Historical contingency has been briefly mentioned but not elaborated on. For example, are there priory effects when the species are introduced in a one-at-a-time manner? Another issue is the increased diversity after speciation effects. In a real-world example, generation times would be important for the speciation. How this time to speciate issue was handled is not very clear.
Specific comments:
Title: I wonder if the title would be more appealing if it mentions “randomly assembled communities” and the probabilistic estimations.
Abstract: The species parameters are clearly defined here. If the manuscript wants to use traits instead of parameters, maybe can define it so with the parameters. it will read better. Exclusion (shadow) is an important part of the manuscript. The abstract can briefly mention that dependency.
Line 51: Maybe highlight the two important results.
Lines: 71-72: The manuscript could explain the possible ecological reason for distribution selection.
Lines 82-83: Maybe a couple of references for coexistence close to n and exclusion close to 0 are theoretically almost impossible.
Line 192-195: The manuscript can mention some other trade-off scenarios.

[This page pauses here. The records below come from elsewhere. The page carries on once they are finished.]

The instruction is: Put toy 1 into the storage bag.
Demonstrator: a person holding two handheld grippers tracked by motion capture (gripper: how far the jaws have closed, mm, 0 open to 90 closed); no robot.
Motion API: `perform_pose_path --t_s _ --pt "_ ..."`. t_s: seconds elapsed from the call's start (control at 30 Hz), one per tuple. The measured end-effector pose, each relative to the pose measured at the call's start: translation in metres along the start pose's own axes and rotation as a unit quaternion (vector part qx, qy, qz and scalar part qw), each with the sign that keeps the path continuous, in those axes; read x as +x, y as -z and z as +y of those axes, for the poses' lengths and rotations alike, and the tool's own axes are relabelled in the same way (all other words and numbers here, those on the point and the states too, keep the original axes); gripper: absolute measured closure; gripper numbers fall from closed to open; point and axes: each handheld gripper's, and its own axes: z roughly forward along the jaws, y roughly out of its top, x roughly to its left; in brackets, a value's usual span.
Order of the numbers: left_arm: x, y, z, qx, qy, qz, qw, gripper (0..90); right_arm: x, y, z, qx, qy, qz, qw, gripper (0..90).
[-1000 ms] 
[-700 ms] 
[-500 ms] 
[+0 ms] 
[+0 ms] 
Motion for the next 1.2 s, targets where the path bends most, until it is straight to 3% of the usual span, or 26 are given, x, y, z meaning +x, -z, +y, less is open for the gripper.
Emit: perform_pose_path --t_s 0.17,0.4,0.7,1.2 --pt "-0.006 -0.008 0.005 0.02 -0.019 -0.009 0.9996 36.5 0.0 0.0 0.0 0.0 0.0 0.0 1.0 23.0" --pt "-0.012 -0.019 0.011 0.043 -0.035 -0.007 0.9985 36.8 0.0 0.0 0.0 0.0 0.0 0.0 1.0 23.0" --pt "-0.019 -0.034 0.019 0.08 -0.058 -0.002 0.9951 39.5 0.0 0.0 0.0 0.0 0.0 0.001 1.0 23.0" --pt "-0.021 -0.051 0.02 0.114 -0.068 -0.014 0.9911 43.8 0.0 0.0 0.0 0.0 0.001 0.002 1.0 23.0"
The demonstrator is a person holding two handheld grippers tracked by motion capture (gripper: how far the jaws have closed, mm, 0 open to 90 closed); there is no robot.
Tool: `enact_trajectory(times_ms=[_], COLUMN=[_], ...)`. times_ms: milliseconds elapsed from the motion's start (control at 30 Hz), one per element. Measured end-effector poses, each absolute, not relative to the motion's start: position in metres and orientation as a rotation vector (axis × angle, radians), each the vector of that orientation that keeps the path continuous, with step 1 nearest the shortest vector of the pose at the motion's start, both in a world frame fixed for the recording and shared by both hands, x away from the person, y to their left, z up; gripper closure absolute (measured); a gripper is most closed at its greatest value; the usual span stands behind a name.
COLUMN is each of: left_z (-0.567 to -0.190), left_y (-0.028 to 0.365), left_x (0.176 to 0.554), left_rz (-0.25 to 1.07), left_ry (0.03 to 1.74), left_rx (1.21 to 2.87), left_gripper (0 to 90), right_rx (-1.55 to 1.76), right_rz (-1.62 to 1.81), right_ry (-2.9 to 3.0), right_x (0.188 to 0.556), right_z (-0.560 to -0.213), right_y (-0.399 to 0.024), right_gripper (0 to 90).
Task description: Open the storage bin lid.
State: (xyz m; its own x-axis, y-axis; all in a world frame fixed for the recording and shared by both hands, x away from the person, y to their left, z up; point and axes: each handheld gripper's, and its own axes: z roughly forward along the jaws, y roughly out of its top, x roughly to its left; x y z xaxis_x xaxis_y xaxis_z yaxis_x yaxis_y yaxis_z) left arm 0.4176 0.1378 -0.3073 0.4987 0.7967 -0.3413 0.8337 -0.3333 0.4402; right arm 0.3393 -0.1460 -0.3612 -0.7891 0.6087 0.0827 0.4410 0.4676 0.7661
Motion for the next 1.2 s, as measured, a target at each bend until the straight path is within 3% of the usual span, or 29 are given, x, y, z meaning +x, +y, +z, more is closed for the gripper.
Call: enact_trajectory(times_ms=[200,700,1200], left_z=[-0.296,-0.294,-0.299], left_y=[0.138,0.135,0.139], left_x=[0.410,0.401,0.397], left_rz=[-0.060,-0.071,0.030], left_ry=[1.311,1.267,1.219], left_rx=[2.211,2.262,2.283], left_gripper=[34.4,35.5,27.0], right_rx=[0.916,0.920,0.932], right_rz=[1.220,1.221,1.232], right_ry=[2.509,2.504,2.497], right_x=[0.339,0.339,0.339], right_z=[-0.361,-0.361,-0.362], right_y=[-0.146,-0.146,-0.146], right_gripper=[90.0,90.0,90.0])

Line 233-234: Although c is always higher than m, experiencing the same mortality rate for all species is a sort of environmental filtering. Justify if it is not the case.
Eq.s 4-5: Is there ecological reasoning that the niche shadow decreases with increasing c?
Eq.s 7-8: I wonder if correspondence between random variables K and the final coexisting species can be verbalized in the results with a sentence or two.
Figure 1: is there a way to illustrate that the niche shadow of a species reduces when affected by another species?
Figure 4: I think the spacing between rates could be explained better for a broad audience.
Lines 161-162: It is hard to see connect niche partitioning phenomena to the theoretical results.